在torch实现DQN的代码中,有一个困扰我很久的问题,即在抽样学习时会报维度不匹配。
sample_index = np.random.choice(self.memory_size, self.batch_size)
b_memory = self.memory[sample_index, :]
b_s = torch.FloatTensor(b_memory[:, :self.s_dim])
b_a = torch.LongTensor(b_memory[:, self.s_dim].astype(int))
b_r = torch.FloatTensor(b_memory[:, self.s_dim + 1])
b_s_ = torch.FloatTensor(b_memory[:, -self.s_dim:])
q_eval = self.eval_net(b_s).gather(1, b_a) # 此处报错
q_next = self.target_net(b_s_).detach()
q_target = b_r + self.gamma * q_next.max(1)[0].view(self.batch_size, 1)
loss = self.loss_func(q_eval, q_target)
报错为:
q_eval = self.eval_net(b_s).gather(1, b_a)
RuntimeError: Index tensor must have the same number of dimensions as input tensor
经过一些尝试后,将第4行处改成了:
b_a = torch.LongTensor(b_memory[:, state_size].astype(int)).view(self.batch_size, 1)
此时变成了warning,但至少是能跑起来了:
D:\Python3.7\lib\site-packages\torch\nn\modules\loss.py:530: UserWarning: Using a target size (torch.Size([32, 32])) that is different to the input size (torch.Size([32, 1])). This will likely lead to incorrect results due to broadcasting. Please ensure they have the same size.
return F.mse_loss(input, target, reduction=self.reduction)

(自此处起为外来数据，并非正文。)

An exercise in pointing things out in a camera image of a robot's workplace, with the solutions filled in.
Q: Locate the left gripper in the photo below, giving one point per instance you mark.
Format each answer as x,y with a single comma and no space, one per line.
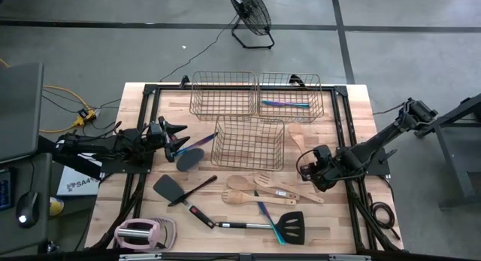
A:
158,145

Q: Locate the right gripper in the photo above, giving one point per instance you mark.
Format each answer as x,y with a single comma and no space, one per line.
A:
323,174

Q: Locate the slotted wooden spatula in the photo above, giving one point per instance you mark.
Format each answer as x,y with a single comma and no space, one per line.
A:
313,199

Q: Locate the iridescent cutlery piece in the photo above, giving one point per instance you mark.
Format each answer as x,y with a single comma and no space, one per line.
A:
199,142
285,104
268,217

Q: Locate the black oval spoon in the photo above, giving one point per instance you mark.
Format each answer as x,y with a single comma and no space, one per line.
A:
189,160

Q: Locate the plain wooden spatula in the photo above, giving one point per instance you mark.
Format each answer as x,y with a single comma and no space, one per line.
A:
296,133

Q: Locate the wooden spoon with label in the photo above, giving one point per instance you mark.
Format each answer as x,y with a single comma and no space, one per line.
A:
236,183

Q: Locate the wooden spork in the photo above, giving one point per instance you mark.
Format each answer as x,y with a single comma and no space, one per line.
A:
231,197

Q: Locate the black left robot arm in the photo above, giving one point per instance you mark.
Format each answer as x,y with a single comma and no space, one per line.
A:
112,144

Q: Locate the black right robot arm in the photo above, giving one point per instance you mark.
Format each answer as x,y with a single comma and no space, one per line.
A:
376,140

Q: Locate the black solid spatula red mark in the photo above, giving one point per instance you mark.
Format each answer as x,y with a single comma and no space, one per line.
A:
167,187

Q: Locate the black clamp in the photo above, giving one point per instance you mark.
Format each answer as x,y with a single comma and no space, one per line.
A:
184,81
297,79

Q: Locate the pink ribbed plastic tray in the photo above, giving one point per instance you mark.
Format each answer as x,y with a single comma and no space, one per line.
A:
171,231

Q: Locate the black metal stand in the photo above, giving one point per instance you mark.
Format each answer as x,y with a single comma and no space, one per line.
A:
452,161
67,161

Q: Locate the white printed box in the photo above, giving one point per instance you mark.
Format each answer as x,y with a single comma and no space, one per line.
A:
75,186

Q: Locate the yellow round object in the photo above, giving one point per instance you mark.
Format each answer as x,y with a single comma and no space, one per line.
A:
57,207

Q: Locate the dark side desk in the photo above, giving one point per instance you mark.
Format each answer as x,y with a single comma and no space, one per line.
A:
41,186

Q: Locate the black floor fan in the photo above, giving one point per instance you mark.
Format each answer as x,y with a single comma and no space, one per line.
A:
250,9

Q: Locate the grey flat panel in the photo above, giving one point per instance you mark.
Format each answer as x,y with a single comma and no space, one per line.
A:
20,110

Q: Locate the black computer mouse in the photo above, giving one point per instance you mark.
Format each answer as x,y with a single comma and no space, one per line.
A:
27,208

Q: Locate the black keyboard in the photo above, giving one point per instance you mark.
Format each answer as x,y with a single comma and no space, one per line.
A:
5,189

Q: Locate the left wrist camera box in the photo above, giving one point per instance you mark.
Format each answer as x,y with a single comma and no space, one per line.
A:
156,130

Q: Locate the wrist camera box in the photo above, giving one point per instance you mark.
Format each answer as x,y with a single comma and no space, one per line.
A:
156,130
321,153

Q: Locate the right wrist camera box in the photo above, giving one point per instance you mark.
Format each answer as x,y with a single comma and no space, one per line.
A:
321,153

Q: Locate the black aluminium table frame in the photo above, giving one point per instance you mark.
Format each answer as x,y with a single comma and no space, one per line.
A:
169,87

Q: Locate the pink frame steel roller tool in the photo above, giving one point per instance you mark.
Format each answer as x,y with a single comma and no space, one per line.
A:
137,233

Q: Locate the aluminium bracket rail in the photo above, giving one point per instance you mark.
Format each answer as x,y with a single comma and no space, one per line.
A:
143,257

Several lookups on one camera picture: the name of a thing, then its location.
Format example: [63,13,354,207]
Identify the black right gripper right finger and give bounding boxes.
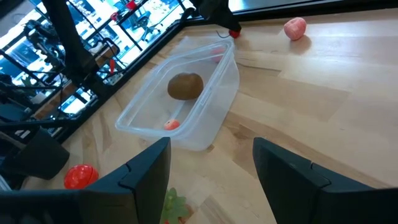
[252,138,398,224]

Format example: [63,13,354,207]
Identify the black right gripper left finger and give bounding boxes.
[0,137,172,224]

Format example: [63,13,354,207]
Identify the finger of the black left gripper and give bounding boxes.
[206,12,243,32]

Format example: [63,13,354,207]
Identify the red toy tomato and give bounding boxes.
[63,164,100,190]

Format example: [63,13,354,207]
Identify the pink toy peach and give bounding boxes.
[283,17,307,42]

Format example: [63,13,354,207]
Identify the brown toy kiwi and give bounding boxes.
[167,72,205,101]

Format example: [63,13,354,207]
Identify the clear plastic tupperware container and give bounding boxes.
[114,39,240,152]

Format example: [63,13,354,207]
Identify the small pink toy fruit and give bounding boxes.
[164,119,181,131]

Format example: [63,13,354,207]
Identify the black office chair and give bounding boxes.
[129,9,156,41]

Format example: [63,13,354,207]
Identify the black plant pot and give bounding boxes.
[6,129,70,180]

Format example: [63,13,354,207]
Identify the toy strawberry with green leaves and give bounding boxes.
[160,187,195,224]

今天重新对比了网上的代码,发现问题居然出在数组切片上。。。下面举个栗子:
>>> import numpy as np
>>> a = np.array([[_ for _ in range(10)] for _ in range(10)])
>>> a[:, 4]
array([4, 4, 4, 4, 4, 4, 4, 4, 4, 4])
>>> a[:, 4:5]
array([[4],
[4],
[4],
[4],
[4],
[4],
[4],
[4],
[4],
[4]])
果然基础不牢地动山摇啊嘤!当时想当然地觉得这俩是一样的,为了代码短一点好看 就自己手贱删了,没想到造成了代码跑不对的大问题。